**DESCRIPTION OF THE TASK**
The answer must consist of each line of the records below that contains the string "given".

**EXTRACTED ENTRIES**
----

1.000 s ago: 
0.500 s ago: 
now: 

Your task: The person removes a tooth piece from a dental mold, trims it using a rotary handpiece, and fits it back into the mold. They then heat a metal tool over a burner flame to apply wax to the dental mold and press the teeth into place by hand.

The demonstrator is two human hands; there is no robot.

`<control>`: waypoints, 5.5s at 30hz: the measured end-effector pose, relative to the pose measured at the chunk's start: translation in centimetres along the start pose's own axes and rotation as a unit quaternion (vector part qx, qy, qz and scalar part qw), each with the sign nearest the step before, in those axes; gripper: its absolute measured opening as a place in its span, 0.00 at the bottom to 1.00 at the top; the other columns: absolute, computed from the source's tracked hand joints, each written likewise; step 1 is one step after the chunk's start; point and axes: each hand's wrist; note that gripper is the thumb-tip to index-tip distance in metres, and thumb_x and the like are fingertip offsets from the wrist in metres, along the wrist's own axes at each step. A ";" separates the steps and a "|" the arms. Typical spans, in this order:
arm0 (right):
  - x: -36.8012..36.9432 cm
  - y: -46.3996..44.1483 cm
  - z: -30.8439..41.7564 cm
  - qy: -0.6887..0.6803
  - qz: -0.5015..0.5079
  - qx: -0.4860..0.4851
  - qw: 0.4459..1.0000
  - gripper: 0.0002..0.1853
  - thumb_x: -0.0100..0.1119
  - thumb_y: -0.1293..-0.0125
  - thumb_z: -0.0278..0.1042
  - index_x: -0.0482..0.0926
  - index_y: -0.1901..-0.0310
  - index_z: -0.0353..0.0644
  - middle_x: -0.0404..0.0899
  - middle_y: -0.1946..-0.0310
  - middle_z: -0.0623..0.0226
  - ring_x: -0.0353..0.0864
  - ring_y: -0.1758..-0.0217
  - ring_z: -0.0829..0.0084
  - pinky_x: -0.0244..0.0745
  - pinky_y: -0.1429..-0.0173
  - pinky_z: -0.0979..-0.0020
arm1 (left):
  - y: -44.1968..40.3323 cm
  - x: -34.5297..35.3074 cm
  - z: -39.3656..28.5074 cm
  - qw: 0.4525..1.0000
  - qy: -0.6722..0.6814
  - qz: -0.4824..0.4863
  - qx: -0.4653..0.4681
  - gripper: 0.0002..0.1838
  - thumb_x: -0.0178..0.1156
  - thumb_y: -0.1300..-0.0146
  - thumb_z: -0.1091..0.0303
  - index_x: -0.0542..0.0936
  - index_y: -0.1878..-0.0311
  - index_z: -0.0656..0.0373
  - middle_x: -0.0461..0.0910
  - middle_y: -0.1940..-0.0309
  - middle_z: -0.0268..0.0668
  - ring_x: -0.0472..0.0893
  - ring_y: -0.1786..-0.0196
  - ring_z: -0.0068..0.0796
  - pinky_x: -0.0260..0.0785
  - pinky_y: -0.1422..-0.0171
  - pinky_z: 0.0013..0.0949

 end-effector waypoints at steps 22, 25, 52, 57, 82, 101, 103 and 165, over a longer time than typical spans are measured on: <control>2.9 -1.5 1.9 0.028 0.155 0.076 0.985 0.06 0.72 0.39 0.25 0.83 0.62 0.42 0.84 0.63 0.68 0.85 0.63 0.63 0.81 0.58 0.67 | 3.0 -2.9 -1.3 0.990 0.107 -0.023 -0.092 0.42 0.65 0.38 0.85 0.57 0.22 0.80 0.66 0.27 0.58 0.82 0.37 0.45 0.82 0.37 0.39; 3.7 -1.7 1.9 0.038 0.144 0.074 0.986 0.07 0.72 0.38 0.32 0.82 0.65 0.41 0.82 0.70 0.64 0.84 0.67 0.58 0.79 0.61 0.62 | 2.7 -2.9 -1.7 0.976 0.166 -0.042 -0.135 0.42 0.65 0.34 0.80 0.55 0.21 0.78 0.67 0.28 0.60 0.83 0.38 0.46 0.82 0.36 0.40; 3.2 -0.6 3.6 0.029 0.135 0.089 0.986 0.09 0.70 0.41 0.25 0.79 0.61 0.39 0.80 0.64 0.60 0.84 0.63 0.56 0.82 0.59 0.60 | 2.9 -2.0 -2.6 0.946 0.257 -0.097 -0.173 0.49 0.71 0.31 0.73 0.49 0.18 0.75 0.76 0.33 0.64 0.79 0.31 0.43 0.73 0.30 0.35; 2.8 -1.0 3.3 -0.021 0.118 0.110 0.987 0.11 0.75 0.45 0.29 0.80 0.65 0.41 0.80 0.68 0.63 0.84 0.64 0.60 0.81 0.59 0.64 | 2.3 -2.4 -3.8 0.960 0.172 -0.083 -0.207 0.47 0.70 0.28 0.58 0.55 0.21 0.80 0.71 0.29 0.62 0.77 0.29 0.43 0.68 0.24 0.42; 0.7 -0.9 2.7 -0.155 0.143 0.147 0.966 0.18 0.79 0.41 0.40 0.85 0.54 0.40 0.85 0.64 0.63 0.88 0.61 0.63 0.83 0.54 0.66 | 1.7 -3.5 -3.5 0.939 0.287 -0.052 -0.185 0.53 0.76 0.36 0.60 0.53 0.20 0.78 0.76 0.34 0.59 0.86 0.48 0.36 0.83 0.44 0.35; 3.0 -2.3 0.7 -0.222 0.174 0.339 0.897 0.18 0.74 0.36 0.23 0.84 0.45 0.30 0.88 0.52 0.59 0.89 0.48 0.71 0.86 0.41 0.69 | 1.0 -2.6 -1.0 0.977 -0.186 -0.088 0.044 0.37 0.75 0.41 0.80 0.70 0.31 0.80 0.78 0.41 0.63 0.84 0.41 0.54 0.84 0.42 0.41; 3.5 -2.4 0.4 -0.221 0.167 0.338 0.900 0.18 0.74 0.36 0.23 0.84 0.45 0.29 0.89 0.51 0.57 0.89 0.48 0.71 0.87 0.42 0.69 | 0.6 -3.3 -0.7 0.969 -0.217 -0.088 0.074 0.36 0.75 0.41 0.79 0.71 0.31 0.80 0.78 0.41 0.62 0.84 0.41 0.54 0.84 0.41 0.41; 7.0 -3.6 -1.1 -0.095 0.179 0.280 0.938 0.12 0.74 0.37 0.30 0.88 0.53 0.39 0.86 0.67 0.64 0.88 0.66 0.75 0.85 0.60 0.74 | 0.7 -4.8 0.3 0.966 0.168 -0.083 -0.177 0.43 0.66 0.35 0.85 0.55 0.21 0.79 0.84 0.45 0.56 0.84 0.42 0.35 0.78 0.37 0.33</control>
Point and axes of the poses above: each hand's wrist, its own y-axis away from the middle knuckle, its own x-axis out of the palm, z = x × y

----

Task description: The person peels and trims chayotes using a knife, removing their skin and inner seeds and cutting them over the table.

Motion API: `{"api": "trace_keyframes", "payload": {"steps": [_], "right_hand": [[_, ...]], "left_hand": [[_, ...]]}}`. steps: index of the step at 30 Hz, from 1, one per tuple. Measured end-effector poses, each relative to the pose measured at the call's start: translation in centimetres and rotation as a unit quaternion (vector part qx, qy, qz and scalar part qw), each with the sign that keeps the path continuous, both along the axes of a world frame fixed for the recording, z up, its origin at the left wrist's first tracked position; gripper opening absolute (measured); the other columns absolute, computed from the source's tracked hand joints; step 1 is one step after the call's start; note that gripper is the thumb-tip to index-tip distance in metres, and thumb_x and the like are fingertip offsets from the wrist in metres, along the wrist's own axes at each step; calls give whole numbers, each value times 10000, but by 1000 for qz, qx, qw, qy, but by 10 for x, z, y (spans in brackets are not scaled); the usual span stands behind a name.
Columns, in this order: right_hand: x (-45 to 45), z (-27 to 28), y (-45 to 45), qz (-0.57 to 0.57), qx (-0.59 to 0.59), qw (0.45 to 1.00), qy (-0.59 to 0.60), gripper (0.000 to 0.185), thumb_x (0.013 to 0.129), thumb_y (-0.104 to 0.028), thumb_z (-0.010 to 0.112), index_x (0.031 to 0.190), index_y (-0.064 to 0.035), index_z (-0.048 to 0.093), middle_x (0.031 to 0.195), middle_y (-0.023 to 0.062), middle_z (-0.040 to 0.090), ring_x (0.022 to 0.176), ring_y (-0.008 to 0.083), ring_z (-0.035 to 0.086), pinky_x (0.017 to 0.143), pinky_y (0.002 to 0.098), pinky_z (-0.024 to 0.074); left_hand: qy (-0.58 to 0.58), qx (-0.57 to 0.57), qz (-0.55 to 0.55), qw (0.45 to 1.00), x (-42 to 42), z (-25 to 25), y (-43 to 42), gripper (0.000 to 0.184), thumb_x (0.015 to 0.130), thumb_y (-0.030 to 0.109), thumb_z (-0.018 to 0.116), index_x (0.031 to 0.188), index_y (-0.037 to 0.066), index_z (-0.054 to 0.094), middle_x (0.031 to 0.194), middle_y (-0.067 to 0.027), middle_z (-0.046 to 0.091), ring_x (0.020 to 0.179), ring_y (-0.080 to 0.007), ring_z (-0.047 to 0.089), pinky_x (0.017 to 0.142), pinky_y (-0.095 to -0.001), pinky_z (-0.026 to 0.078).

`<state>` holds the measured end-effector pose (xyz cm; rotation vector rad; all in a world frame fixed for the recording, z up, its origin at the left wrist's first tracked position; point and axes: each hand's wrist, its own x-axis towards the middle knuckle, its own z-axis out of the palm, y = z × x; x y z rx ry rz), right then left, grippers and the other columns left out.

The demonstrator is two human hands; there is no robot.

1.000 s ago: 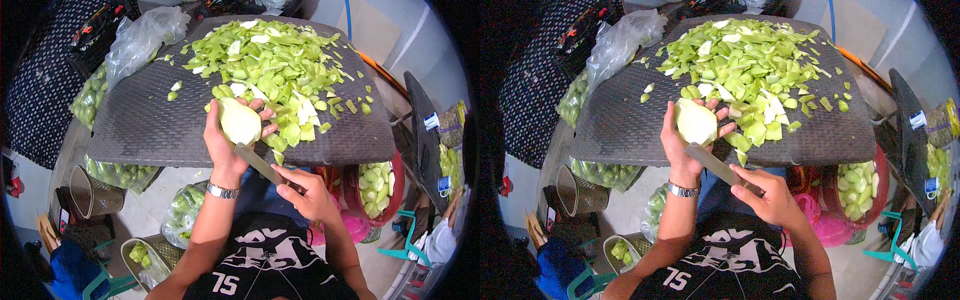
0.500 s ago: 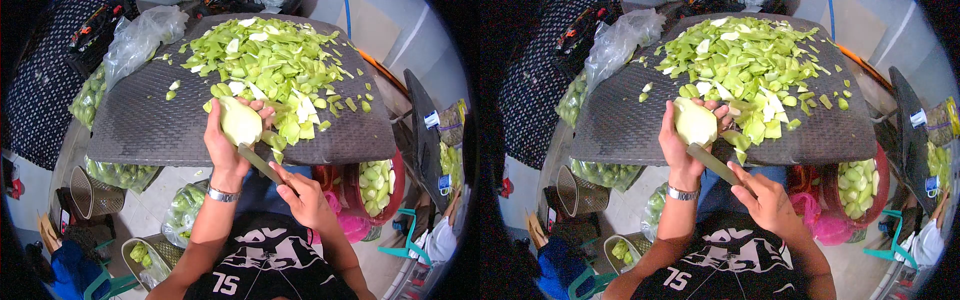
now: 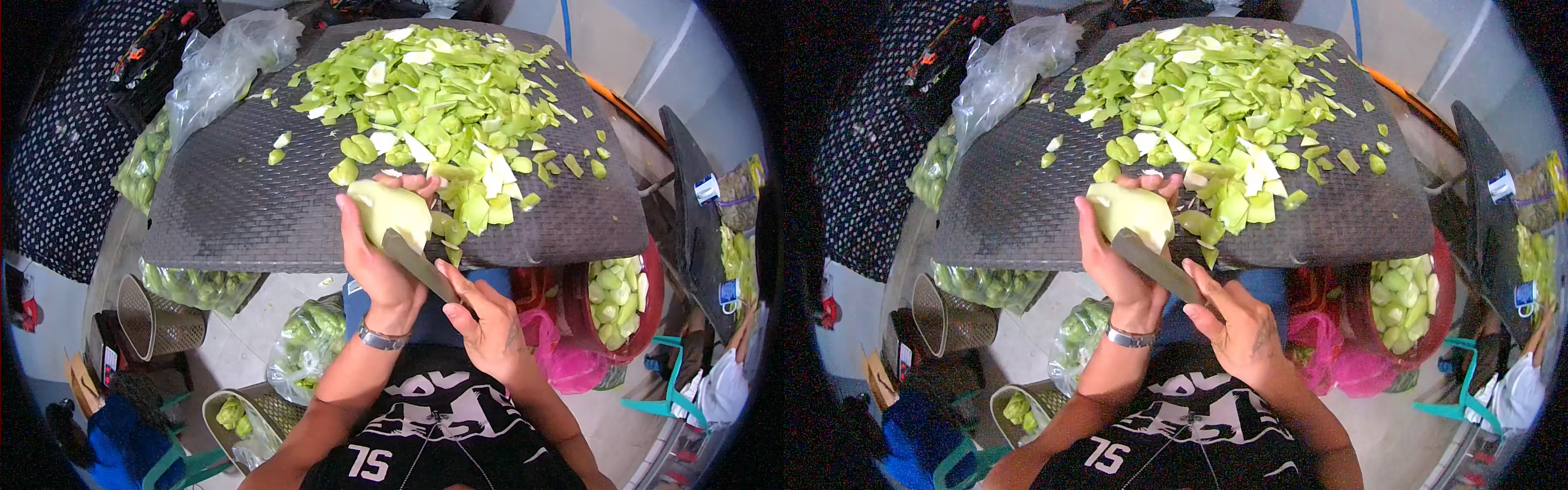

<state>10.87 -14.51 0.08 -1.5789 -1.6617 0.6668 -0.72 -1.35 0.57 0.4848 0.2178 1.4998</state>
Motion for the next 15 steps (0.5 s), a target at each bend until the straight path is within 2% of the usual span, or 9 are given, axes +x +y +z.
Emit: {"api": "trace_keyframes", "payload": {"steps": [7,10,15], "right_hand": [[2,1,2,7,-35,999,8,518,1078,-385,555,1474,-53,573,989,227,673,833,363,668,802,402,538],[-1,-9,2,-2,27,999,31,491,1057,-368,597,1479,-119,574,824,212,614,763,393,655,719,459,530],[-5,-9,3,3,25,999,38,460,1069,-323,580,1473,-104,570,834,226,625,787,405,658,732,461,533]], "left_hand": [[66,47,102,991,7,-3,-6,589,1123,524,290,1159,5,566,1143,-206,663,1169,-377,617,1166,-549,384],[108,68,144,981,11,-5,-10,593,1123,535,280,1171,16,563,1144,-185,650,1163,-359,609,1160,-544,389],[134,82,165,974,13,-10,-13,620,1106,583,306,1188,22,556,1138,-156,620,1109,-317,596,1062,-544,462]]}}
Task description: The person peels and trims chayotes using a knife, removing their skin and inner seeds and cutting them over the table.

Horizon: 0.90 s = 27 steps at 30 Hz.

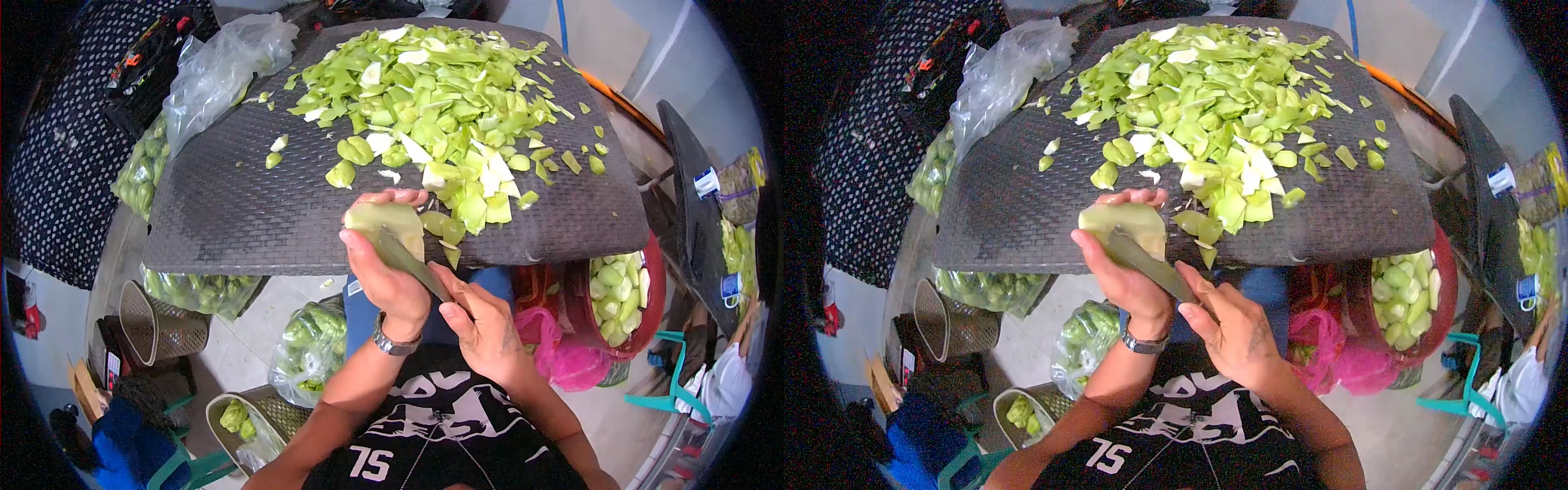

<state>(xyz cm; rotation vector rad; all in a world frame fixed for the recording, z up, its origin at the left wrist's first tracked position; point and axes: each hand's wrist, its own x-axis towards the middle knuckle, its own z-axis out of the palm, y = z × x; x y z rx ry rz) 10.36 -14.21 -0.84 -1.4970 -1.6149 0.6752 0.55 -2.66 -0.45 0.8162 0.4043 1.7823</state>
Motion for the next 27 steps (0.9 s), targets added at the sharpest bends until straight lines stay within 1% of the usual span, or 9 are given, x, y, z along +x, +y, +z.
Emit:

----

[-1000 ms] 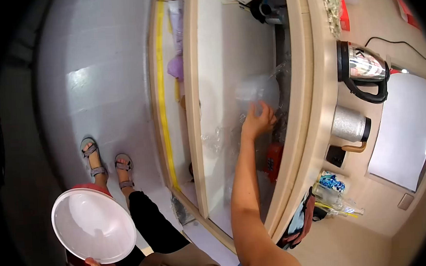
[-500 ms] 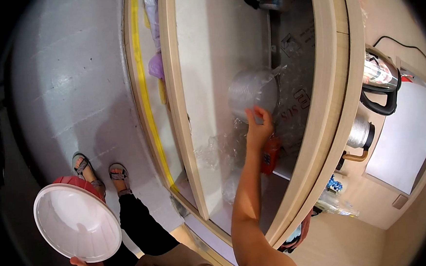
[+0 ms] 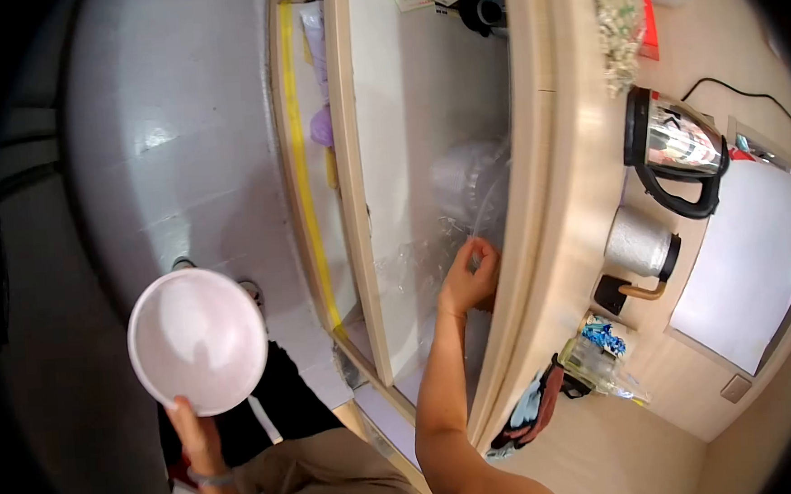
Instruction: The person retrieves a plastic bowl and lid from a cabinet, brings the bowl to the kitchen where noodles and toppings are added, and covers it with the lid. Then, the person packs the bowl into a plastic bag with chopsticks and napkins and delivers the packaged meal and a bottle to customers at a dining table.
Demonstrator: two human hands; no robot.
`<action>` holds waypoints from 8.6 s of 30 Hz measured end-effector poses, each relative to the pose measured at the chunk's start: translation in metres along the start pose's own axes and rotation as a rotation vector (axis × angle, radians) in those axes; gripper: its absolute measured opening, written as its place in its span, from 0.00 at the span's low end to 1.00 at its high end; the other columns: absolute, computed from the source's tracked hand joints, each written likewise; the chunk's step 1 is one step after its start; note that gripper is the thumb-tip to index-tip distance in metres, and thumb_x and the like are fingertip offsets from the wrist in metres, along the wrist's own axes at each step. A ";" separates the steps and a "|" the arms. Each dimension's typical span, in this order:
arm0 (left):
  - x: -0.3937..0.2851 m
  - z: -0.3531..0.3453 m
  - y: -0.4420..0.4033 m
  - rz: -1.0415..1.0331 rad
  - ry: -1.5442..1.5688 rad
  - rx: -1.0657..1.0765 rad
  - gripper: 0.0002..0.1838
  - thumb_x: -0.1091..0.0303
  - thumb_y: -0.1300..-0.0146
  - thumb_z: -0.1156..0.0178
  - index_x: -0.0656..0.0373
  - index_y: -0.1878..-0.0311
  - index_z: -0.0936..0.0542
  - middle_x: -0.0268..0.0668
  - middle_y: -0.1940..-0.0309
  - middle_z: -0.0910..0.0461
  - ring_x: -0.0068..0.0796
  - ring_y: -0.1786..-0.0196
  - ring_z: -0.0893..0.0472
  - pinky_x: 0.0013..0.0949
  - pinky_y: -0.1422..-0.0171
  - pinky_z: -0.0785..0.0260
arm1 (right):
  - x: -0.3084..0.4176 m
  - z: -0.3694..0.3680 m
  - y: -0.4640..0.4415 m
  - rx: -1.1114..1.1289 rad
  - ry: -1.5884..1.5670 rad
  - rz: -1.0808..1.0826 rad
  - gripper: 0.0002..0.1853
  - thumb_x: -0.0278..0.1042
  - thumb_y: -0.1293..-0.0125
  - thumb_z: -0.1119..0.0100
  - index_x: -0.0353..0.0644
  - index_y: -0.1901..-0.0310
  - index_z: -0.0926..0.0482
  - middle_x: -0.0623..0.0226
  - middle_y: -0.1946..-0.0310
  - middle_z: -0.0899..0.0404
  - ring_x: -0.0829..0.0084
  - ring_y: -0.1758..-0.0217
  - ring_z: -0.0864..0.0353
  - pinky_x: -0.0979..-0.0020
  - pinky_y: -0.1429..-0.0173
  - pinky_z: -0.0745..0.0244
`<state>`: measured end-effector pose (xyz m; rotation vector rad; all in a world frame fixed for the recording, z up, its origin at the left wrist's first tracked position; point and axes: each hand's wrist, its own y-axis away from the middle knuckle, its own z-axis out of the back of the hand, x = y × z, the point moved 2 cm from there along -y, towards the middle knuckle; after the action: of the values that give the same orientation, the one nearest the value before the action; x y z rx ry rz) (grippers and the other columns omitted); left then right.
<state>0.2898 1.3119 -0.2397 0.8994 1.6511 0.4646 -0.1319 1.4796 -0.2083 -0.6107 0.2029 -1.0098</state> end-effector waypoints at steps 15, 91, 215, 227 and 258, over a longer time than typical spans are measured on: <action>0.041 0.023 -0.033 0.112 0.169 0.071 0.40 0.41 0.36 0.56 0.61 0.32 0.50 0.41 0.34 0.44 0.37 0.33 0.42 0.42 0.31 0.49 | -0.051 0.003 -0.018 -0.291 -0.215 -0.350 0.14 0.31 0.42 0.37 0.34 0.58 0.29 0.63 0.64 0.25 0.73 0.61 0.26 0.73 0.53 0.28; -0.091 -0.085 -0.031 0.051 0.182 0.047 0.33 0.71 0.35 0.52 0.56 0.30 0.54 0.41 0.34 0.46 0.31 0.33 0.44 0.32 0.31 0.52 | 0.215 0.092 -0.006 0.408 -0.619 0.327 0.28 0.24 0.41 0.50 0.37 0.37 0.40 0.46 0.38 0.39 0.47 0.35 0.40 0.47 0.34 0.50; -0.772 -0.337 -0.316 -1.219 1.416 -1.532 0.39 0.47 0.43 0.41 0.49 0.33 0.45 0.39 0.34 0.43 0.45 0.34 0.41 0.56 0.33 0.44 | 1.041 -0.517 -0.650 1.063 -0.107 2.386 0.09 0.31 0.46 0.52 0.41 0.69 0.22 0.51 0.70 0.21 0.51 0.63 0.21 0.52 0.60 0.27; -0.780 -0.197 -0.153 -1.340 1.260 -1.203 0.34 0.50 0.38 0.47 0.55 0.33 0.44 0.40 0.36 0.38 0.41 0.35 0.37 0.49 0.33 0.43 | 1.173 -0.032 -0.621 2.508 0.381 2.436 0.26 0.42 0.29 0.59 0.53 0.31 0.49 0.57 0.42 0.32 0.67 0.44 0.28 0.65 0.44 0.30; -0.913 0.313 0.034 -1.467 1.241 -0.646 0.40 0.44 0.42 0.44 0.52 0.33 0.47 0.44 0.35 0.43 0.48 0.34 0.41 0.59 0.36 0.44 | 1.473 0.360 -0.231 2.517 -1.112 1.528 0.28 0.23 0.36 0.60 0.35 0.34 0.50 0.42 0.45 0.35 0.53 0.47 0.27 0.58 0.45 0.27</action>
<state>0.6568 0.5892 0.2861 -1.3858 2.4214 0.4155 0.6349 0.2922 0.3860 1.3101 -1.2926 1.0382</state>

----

**WRITTEN RESPONSE**
Motion for the next 15 steps (0.5 s), a target at each bend until the straight path is within 2% of the usual span, or 9 are given, axes +x +y +z.
Motion for the next 27 steps (0.9 s), targets added at the sharpest bends until straight lines stay within 1% of the usual span, or 9 are given, x, y, z along +x, +y, +z.

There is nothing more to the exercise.